Un écrivain, prénom Kateb et dans la soixantaine, infirme de son état, a publié naguère un roman intitulé L’Enfant du soleil, tombé aux mains d’un jeune homme dans la vingtaine, prénom Yanis, qui a cru se reconnaître dans la figure du protagoniste.
Le roman en question évoque une relation amoureuse typique de l’époque, aussi forte sur le moment que fugace, débouchant sur une séparation, avant la naissance d’un enfant. Or Yanis s’identifie à l’enfant sans père du roman et débarque, un jour, par effraction, dans la maison du romancier qu’il croit vide, en quête d’une trace. Sans les prévenir du caractère illicite de l’intrusion, Yanis y entraîne ses amis Sonia et Fatou dont on apprendra, par la suite, qu’eux aussi ont des raisons de se sentir « orphelins ». Où cela se corse, c’est lorsque Kateb, dans sa chaise roulante, surprend le joli trio en train de profiter des aises de sa belle maison de La Marsa, entre fringues et victuailles…
Grand seigneur intrigué par les motivations réelles du véhément Yanis, Kateb va découvrir en celui-ci une sorte d’incarnation de son « fils » romanesque, sorti de sa fiction pour lui réclamer des comptes et l’associer, plus tard, à une quête qui implique ses relations avec son propre paternel.

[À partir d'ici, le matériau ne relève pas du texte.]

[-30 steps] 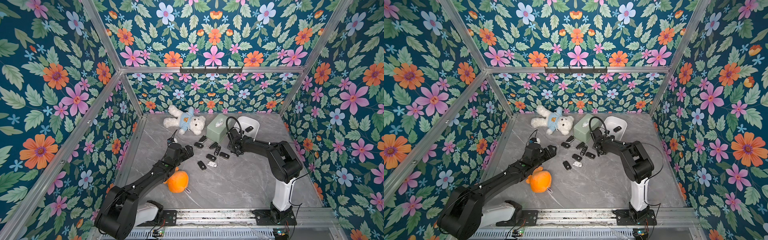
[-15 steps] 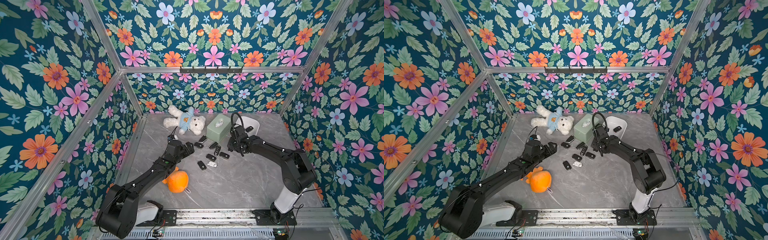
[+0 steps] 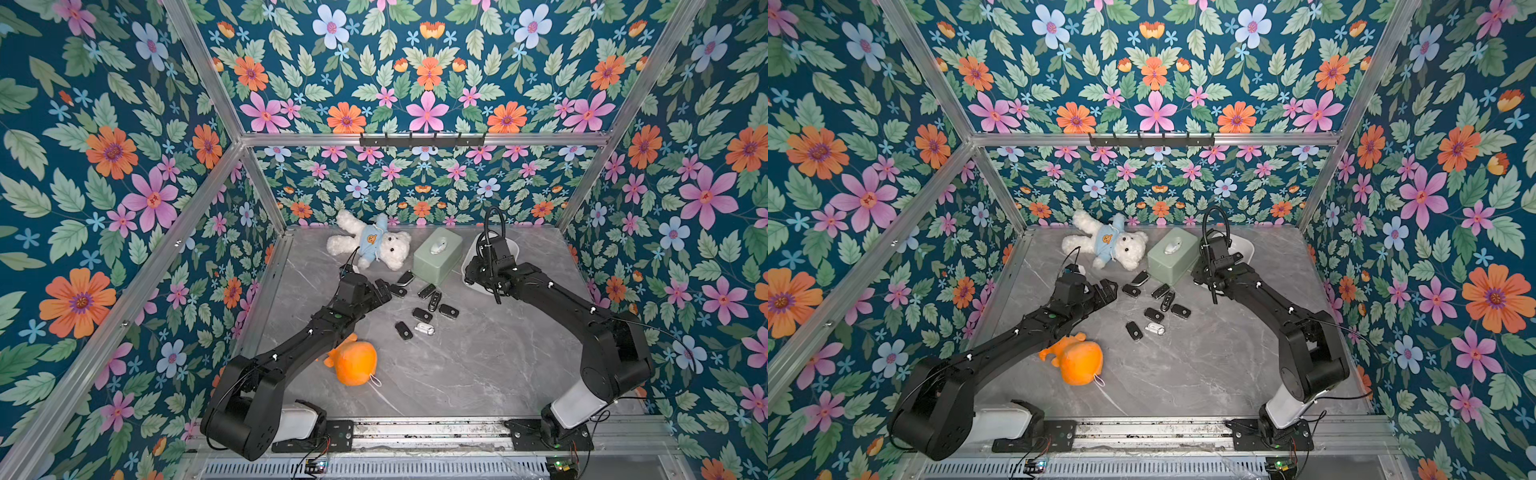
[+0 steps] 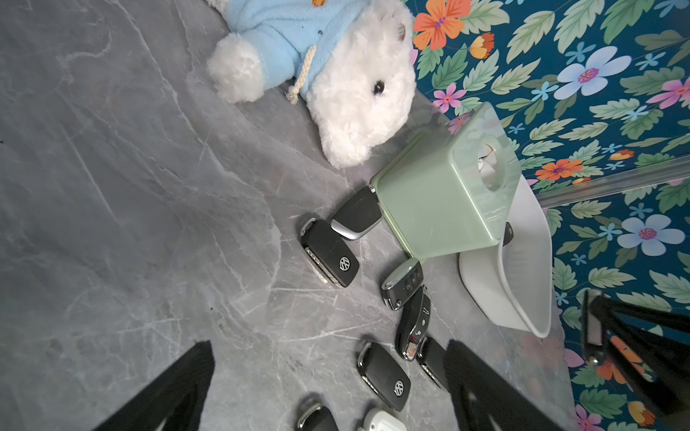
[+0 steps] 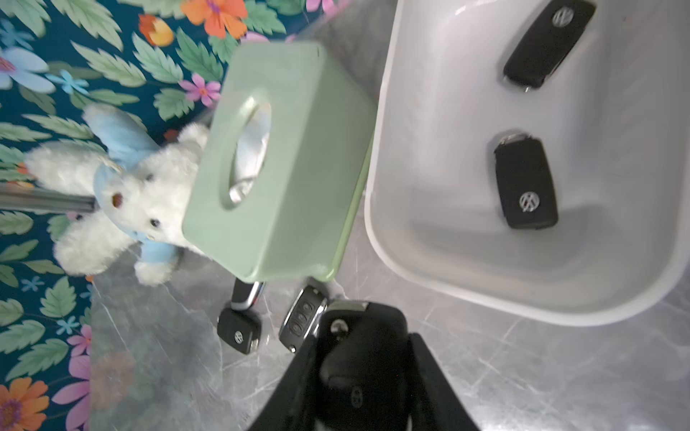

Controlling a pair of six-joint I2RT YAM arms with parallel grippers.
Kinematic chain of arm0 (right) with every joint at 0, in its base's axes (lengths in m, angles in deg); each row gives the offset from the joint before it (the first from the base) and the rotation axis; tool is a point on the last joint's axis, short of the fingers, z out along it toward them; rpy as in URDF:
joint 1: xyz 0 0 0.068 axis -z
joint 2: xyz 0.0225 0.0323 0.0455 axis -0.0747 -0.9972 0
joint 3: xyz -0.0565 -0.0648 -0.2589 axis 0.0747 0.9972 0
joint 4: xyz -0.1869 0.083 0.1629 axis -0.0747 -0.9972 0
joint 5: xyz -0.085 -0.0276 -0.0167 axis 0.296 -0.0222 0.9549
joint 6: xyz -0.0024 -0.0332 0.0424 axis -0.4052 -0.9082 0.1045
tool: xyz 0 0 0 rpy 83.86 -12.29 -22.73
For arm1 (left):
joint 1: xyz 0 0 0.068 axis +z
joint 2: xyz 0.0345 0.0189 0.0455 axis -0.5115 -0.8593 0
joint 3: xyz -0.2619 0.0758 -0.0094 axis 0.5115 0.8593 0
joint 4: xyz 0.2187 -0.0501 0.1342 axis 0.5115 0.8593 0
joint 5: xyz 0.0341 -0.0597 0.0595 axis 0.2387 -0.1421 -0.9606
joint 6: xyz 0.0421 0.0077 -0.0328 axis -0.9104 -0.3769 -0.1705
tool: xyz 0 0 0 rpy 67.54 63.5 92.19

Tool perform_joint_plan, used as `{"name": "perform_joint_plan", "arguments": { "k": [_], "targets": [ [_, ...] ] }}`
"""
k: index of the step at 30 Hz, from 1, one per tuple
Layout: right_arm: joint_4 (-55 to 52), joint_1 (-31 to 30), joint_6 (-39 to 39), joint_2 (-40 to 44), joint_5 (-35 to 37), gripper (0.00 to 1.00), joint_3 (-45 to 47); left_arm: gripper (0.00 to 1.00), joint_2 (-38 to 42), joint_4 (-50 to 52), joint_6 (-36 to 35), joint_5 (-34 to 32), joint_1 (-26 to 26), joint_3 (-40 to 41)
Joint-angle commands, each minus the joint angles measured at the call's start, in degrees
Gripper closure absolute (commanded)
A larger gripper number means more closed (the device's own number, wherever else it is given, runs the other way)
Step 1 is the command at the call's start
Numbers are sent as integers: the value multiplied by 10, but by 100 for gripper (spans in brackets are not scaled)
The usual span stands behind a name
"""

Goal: Place the car key into the storage box
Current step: Pick up the car key from the center of the board, then place the car key in the storage box.

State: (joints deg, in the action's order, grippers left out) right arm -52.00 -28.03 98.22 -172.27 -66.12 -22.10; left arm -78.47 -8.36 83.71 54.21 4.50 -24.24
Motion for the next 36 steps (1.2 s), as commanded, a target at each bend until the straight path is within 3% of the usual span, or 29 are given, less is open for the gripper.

L’enfant du soleil, sans démonstration, montre une situation à la fois banale et significative des temps actuels, fondée ici en vérité humaine par le truchement de personnages crédibles et attachants. Sans entrer dans trop de détails, en jouant de flashes-back elliptiques pour expliciter tel ou tel parcours, Taïeb Louihichi montre ainsi, face à un sexa au beau visage boucané par la vie, trois jeunes gens d’aujourd’hui avec leur culture spécifique et leur révolte, leur fragilité et leur honnêteté.

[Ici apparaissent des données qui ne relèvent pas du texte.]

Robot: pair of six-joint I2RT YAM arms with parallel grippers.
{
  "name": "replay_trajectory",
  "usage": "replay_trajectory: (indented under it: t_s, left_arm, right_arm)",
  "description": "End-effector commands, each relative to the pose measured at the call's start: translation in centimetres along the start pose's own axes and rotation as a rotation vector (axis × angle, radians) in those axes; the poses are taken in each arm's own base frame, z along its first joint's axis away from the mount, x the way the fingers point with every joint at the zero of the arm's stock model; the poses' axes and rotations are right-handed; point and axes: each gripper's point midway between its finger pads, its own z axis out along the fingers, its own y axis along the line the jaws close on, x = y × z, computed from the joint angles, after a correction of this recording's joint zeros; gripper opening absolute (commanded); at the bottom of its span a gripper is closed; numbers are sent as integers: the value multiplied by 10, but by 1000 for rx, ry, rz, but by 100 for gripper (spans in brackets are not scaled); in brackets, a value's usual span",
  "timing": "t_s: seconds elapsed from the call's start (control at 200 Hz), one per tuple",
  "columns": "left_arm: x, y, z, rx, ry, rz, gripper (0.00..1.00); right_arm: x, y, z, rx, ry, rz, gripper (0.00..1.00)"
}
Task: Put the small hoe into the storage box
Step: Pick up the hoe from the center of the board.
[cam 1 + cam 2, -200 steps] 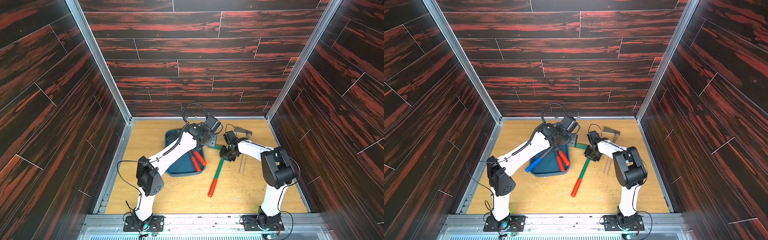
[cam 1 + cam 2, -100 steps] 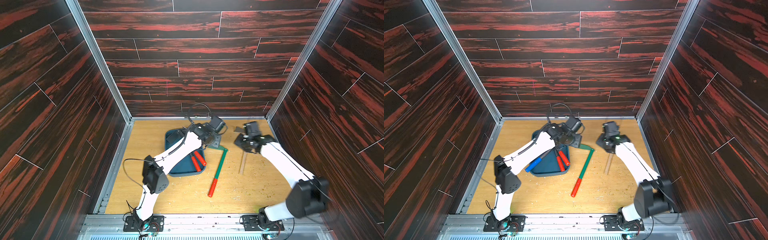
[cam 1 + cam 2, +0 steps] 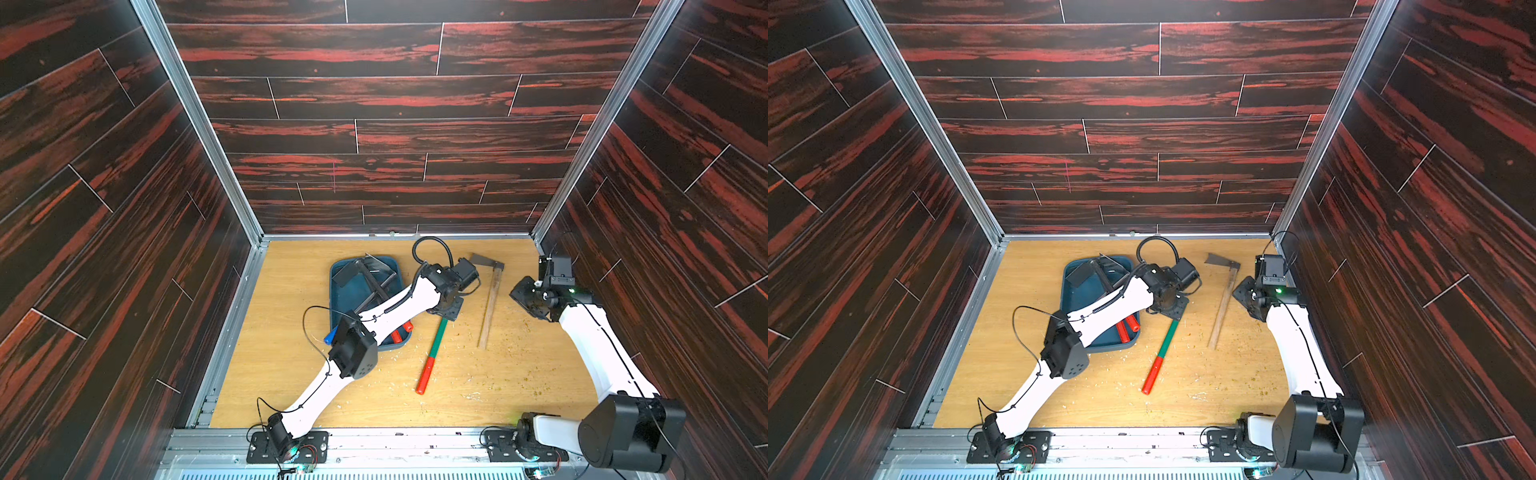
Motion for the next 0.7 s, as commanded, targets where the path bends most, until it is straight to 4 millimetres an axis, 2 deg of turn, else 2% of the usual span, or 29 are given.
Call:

Yanis (campé avec une intensité vibrante par Mabo Kouyaté) incarne par excellence, sous les dehors du DJ à la coule, le jeune homme en manque de père et de famille, formant avec Sonia (Sarra Hanachi) et Fatou (Mohamed Mrab ) un trio mimétique dont les deux personnages secondaires restent esquissés, alors que l’essentiel de la tension se concentre entre Yanis et Kateb, superbement incarné par Hichem Rostom.
D’abord confiné dans le huis-clos élégant de la villa du romancier, dont la collection de tableaux et les beaux objets illustrent la culture raffinée, le film s’ouvre ensuite au pays alentour et à la nature – à la mer surtout dont la présence est immédiate, dans les premières séquences du film, et récurrente tout au long de celui-ci.
Modulant la narration par le jeu d’images limpides, de plans explicites et de cadrages appropriés (signés Nara Keo Kosal) à l’approche très sensible des protagonistes, de l’initiale colère à une croissante tendresse, le réalisateur, sur le fond bruité ou mélodique voire hautement lyrique de la (magnifique) bande sonore d’Irmin Schmidt, impose sa musique d’auteur, au propre et au figuré : musique des visages scrutés en plans serrés, bénéficiant de la présence irradiante de Moab Kouyaté et Hichem Rostom. Musique des paysages aussi, d’un cimetière marin aux collines douces de l’arrière-pays. Musique de la musique elle-même, avec la scène-clef opposant-unissant le hip hop de Yanis et la soudaine incantation de Kouyaté Sory Kandia, tirée de L’épopée du Mandingue, sous le signe unificateur d’une Afrique identifiée (plus qu’identitaire) et reconnue,aimée, dont témoignait déjà L’Ombre de la terre du même Taïeb Louhichi.
Autant dire que, sous les dehors d’un film populaire-de-qualité qui peut séduire tous les publics, le réalisateur tunisien parvient à signer une œuvre d’auteur aux résonances profondes, où la réflexion et l’expression artistique se fondent en harmonie.